* **TASK BRIEF**:
Your answer should be the exact lines of the data below from the one containing "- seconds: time" through the one containing "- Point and"; please include nothing else.
** Opening GIVEN DATA block **
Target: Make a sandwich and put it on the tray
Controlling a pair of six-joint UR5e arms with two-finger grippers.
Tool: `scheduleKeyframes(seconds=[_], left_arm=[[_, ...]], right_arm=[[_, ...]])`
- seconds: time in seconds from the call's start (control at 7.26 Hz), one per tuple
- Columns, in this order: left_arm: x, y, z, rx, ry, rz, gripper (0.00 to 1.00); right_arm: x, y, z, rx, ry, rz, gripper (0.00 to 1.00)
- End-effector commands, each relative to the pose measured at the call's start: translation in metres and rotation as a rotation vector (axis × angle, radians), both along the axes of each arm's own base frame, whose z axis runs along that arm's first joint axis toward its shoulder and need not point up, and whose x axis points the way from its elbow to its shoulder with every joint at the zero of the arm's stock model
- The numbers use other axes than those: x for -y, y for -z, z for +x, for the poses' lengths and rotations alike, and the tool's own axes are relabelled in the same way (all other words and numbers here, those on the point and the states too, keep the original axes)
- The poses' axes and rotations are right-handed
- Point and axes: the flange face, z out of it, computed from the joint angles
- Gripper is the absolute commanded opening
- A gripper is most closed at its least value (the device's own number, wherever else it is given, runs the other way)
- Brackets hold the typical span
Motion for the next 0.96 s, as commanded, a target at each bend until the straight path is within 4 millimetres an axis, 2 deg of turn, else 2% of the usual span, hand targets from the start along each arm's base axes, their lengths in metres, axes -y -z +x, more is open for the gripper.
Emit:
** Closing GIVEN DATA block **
* **ANSWER BELOW**:
- seconds: time in seconds from the call's start (control at 7.26 Hz), one per tuple
- Columns, in this order: left_arm: x, y, z, rx, ry, rz, gripper (0.00 to 1.00); right_arm: x, y, z, rx, ry, rz, gripper (0.00 to 1.00)
- End-effector commands, each relative to the pose measured at the call's start: translation in metres and rotation as a rotation vector (axis × angle, radians), both along the axes of each arm's own base frame, whose z axis runs along that arm's first joint axis toward its shoulder and need not point up, and whose x axis points the way from its elbow to its shoulder with every joint at the zero of the arm's stock model
- The numbers use other axes than those: x for -y, y for -z, z for +x, for the poses' lengths and rotations alike, and the tool's own axes are relabelled in the same way (all other words and numbers here, those on the point and the states too, keep the original axes)
- The poses' axes and rotations are right-handed
- Point and axes: the flange face, z out of it, computed from the joint angles

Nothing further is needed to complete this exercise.